The Conley Court could not have envisioned that erring on the side of keeping plaintiffs in court – a mid-20th Century reaction to the injustices visited upon plaintiffs by the strictures of code-pleading – would have the consequences that it does today in terms of cost, burden and the in terrorem value that assigns settlement value to even meritless claims as long as conclusory pleadings survive a motion to dismiss. This Court's view that a judicial system needs to better balance the risk of false positives against the need to keep the courthouse doors open to meritorious claims plainly informed the Court's decision to require more at the pleading stage.

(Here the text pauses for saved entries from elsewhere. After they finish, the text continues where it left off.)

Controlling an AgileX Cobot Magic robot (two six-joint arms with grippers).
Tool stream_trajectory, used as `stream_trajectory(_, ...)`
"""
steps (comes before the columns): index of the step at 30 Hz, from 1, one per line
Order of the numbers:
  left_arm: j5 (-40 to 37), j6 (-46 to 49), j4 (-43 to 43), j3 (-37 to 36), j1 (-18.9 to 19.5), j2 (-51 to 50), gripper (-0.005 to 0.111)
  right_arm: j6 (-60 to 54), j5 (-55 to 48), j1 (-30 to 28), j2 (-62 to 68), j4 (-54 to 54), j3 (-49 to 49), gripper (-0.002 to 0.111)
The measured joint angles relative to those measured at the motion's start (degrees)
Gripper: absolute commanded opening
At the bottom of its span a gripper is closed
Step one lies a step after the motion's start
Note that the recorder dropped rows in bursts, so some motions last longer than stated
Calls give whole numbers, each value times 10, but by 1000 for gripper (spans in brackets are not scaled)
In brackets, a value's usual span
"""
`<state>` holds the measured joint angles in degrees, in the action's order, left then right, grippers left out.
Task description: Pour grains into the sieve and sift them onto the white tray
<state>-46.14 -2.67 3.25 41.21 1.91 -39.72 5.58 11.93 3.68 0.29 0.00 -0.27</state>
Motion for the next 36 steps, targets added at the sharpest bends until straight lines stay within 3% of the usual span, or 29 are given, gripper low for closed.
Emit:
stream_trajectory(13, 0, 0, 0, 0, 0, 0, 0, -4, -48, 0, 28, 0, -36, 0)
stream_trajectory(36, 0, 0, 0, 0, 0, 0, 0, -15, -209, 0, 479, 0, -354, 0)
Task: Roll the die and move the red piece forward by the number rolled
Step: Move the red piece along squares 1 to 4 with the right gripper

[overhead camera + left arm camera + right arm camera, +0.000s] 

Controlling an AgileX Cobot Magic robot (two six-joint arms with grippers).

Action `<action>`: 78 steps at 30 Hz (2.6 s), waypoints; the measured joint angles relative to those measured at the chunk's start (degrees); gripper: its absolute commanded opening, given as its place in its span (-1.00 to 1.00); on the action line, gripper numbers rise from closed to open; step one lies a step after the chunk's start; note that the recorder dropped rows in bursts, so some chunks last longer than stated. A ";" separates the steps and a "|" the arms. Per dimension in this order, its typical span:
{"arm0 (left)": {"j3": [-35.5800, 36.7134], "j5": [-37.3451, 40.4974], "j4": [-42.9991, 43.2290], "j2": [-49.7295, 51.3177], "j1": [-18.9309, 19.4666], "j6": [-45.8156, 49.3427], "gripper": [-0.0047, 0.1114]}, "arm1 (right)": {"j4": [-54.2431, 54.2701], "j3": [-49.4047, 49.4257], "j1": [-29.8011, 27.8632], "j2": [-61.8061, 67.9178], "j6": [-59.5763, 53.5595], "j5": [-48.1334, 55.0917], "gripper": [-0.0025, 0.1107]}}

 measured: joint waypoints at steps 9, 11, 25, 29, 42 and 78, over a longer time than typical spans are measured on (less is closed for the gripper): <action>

A dissenting opinion by Justice Stevens, joined in part by Justice Ginsburg, argues that the standard imposed reaches back too far toward the old code-pleading standards, describing the Court's holding as a "dramatic departure from settled procedural law." Id. at 15. According to the dissenters, although it is "no doubt correct that the parallel conduct alleged is consistent with the absence of any [agreement]," the complaint sufficiently stated a claim because "that conduct is also entirely consistent with the presence of the illegal agreement alleged in the complaint." Id. The dissent offers the view that "the unfortunate result of the majority's new pleading rule will be to invite lawyers' debates over economic theory to conclusively resolve antitrust suits in the absence of any evidence." Id. at 23.
Perhaps the dissent's most significant contribution to the opinion is its highlighting of the central allegation of conspiracy that the majority found wanting. Rejecting the Court's characterization of it as one of "a few stray statements," the dissent notes plaintiffs' allegation that the defendants "agreed not to compete with each other" and calls it an allegation describing unlawful conduct. The majority's sound rejection of such conclusory allegations of conspiracy makes clear that more is now needed before the courts will permit a plaintiff to engage the expensive and intrusive machinery of discovery.
As a practical matter, Twombly plainly presages heightened scrutiny of antitrust complaints at the pleading stage. In light of the Court's repudiation of the oft-cited language in Conley, it is likely that complaints in a wide variety of cases – not just antitrust cases – will face motions to dismiss in the coming years.